- How to complete this task:
Give back an exact copy of the lines in the records below, from the line that has "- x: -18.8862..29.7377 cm" through the line that has "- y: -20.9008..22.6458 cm", and nothing besides.

** Opening Data for processing block **

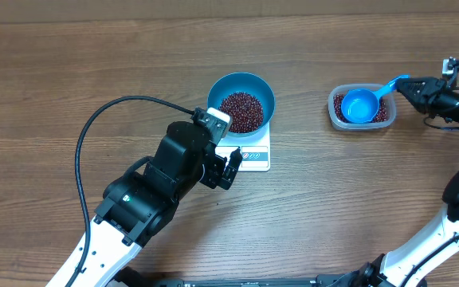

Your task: Scoop item into bowl and weigh 150g on scale

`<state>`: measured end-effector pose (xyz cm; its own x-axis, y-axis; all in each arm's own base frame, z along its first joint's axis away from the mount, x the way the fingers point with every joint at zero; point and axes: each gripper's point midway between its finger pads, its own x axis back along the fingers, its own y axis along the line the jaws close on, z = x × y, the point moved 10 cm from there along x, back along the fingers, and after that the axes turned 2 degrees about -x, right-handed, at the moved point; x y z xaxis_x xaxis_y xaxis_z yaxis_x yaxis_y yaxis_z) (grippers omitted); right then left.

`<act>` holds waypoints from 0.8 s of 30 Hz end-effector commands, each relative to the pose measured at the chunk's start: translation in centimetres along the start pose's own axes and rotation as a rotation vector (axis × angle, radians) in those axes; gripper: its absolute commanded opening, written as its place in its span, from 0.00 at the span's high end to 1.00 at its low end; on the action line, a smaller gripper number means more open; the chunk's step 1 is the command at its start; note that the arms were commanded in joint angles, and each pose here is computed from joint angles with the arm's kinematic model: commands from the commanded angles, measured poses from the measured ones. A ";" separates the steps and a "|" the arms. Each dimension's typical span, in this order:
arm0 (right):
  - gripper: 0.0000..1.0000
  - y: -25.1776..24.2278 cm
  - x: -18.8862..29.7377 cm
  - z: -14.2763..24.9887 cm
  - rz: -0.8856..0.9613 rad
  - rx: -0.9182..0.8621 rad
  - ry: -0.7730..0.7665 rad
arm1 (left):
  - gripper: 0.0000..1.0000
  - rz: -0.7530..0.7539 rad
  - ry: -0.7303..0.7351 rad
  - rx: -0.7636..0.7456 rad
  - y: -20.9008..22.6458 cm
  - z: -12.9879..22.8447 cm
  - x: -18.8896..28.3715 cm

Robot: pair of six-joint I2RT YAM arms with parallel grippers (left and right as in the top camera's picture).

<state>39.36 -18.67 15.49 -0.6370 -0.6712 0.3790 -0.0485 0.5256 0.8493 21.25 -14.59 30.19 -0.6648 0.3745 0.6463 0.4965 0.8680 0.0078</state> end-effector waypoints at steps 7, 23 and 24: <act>0.96 0.0 0.0 -0.3 -0.024 0.020 -0.004 | 0.00 0.010 -0.013 0.000 0.0 -0.1 0.3; 0.96 -0.2 0.1 0.9 -0.003 -0.045 0.042 | 0.00 0.010 -0.013 0.000 0.0 -0.1 0.3; 0.96 -0.3 0.2 1.1 0.011 -0.063 0.049 | 0.00 0.011 -0.013 0.000 0.0 -0.1 0.3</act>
<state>38.50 -18.14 15.23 -0.6059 -0.6989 0.3801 -0.0038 0.4804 0.8771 21.25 -14.59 30.19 -0.6648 0.3745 0.6463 0.4965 0.8680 0.0078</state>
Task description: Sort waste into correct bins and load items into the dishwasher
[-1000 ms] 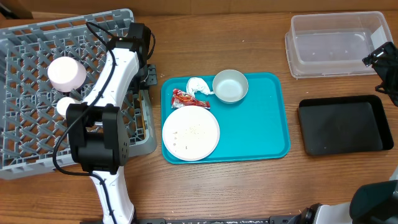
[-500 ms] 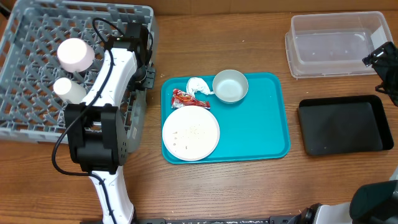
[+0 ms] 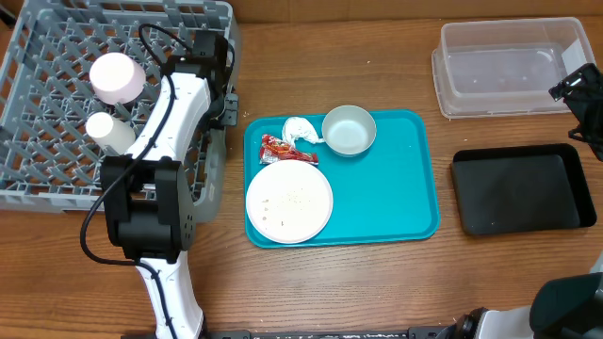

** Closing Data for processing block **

- Task response:
  - x: -18.8862..29.7377 cm
  - z: -14.2763..24.9887 cm
  - rz: -0.8856..0.9613 rad
  - rx: -0.9182..0.8621 rad
  - ry: -0.7730..0.7665 rad
arm1 (left):
  - gripper: 0.0000..1.0000
  - rz: -0.7530..0.7539 rad
  - ry: -0.7303..0.7351 rad
  - rx: -0.7636..0.7456 rad
  - y: -20.9008..22.6458 cm

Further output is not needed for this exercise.